In the case of Azospirillum , the biological nitrogen fixation process also results in the contribution of this nutrient. Studies conducted by Embrapa show that, on average, inoculation with Azospirillum was equivalent to an application of 40 kg/ha of N. From an environmental point of view, Mariangela states that, considering the use of 1 kg of fertilizer nitrogen leads to the emission of approximately 10 kg of CO 2 -equivalents (CO 2 -eq), the inoculation contributes to the mitigation of about 400 kg/ha of CO 2 -eq.

“Furthermore, with the average increase in forage biomass of 440 kg/ha, and the reference value of 443 g of C/kg of brachiaria, the estimated carbon sequestration is 195 kg of C/ha, or 710 kg of CO2 -eq/ha. This could even be used in the national and international carbon credit market”, he emphasizes.

Microbial inoculants : from basic research to market

Since the 1990s, Embrapa Soja has been carrying out research, biotechnological development and knowledge transfer related to the use of microbial inoculants, especially for soy production systems.

Tests carried out show that the annual re-inoculation in areas cultivated with soybean results in an average increase of 8% in yield, without the need for supplementation with nitrogen fertilizers. In addition to increasing yield, inoculation reduces the cost of production by saving on the use of nitrogen fertilizers and also brings environmental benefits.

Embrapa's research in the 2000s was extended to the search for other microorganisms that promote the growth of plants for grasses. As a result, in 2009, a new technology was launched with strains of the Azospirillum brasilense species for corn and wheat crops. In the 2019/2020 harvest, 10.5 million doses of inoculants with these strains were sold.

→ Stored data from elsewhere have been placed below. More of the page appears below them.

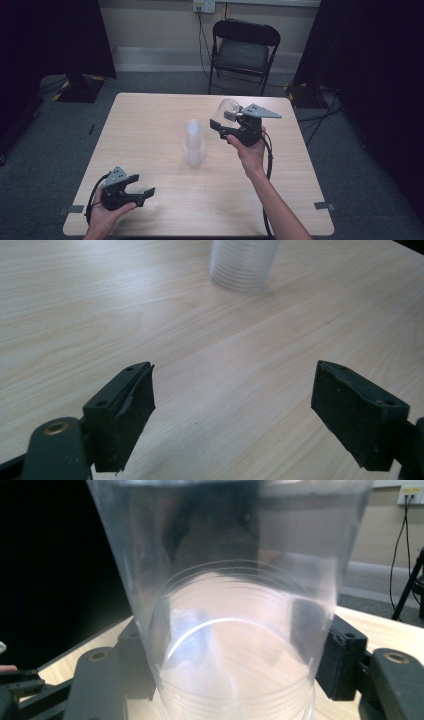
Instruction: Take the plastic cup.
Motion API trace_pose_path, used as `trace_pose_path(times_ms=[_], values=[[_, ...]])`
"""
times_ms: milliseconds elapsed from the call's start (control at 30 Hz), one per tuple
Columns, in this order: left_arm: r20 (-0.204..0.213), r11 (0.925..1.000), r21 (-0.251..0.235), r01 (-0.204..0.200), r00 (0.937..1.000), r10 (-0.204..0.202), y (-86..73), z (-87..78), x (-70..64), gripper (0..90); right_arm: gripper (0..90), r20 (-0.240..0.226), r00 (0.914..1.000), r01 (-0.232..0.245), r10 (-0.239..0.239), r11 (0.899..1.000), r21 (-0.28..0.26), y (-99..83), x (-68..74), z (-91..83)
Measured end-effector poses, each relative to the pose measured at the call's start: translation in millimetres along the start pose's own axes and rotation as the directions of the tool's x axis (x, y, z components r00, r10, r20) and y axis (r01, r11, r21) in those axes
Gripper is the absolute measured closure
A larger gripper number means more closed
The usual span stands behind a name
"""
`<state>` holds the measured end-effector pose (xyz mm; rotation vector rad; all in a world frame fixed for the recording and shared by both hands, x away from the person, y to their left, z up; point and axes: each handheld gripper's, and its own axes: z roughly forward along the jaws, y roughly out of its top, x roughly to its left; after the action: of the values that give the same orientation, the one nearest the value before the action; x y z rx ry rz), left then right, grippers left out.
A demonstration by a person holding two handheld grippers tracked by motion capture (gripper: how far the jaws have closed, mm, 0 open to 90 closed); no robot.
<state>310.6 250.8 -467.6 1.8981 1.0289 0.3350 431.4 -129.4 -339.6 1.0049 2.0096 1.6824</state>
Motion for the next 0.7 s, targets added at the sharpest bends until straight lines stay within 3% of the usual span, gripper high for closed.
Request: trace_pose_path(times_ms=[200,400,533,600,700], values=[[0.010,0.9999,-0.013,-0.010,0.9999,0.010,1.2,2.3,-3.4,17.4,33.0,-0.005,0.9996,-0.027,0.027,1.000,0.013,-7.8,-2.8,-8.2],[0.008,0.9975,-0.063,-0.034,0.9994,0.034,4.5,4.7,-7.8,21.6,32.9,-0.031,0.9976,-0.062,0.063,0.998,0.032,-19.8,-2.2,-12.1],[0.013,0.9935,-0.103,-0.048,0.9987,0.050,9.4,4.6,-13.0,21.6,32.9,-0.042,0.9947,-0.092,0.094,0.995,0.050,-27.0,-1.0,-12.2],[-0.001,0.9903,-0.118,-0.073,0.9973,0.073,12.0,3.2,-14.8,21.6,33.0,-0.045,0.9940,-0.097,0.100,0.994,0.054,-29.4,0.3,-13.3],[-0.010,0.9862,-0.146,-0.078,0.9970,0.077,15.8,2.4,-16.8,21.7,32.9,-0.052,0.9924,-0.109,0.111,0.993,0.054,-32.6,3.1,-16.0]])
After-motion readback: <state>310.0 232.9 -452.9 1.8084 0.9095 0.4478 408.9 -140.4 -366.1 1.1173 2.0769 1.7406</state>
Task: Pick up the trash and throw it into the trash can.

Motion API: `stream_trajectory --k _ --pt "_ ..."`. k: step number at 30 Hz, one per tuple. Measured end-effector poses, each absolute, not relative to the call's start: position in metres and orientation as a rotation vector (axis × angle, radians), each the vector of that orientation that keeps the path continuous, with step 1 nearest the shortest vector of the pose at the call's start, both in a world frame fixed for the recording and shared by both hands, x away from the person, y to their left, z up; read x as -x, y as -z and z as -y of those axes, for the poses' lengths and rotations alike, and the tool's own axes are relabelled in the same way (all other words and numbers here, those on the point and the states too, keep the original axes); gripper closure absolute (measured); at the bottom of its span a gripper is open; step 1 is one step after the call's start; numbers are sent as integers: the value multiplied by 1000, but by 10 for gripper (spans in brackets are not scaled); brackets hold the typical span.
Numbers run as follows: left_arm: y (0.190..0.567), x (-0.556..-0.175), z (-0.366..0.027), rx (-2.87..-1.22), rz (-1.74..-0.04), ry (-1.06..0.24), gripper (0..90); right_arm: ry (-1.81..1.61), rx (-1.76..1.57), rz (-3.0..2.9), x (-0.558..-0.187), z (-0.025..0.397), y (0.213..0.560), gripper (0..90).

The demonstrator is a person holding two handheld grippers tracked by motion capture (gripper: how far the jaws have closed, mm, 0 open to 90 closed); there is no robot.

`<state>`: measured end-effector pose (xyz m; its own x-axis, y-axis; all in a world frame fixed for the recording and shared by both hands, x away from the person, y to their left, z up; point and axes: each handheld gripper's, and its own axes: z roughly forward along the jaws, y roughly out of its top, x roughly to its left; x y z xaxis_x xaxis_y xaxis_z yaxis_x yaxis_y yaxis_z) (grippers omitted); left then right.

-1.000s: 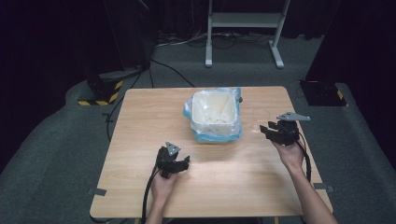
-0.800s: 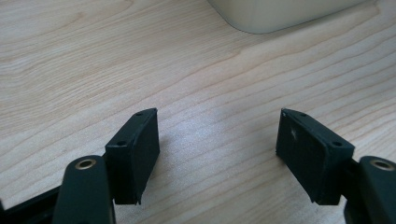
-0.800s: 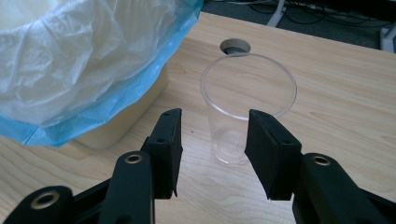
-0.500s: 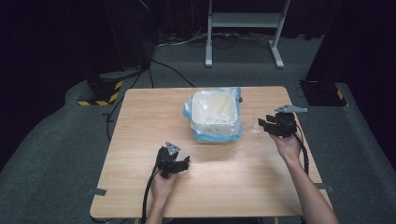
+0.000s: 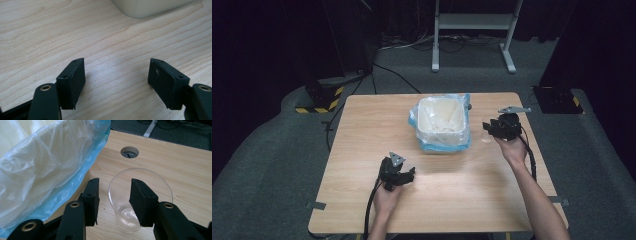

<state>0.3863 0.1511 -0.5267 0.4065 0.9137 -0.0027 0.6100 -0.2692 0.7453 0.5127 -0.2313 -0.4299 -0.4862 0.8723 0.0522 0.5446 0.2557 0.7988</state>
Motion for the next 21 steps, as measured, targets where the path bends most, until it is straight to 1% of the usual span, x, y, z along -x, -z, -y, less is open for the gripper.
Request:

In the 2010s, researches evidenced the benefits of multiple inocula to enhance plant growth. In 2014, Embrapa Soja launched the co-inoculation of soybeans and beans, which consists of the use of two bacteria – the specific rhizobia for each legume and Azospirilum – which allowed to expand to 16% the annual yield benefits of soybeans. In just five years, coinoculation is already adopted in 25% of the entire area cultivated with soybeans in Brazil.

Studies with brachiaria began in 2010, based on bioprospecting, in the germplasm bank of microorganisms at Embrapa Soja, for bacteria capable of promoting the growth of this forage. In 2016, the first launch for the inoculation of brachiaria via seeds was carried out.

“But Brazilian needs also required solutions for established pastures, in addition to the supply of other nutrients, particularly phosphorus, which are differentials of the current release, of a multifunctional inoculant for application via seeds or foliar”, emphasizes Mariagela.

The researcher reinforces that for Brazilian public research to continue delivering innovative solutions, continuous investment in science and human resources is necessary, as well as the establishment of productive partnerships with the private sector.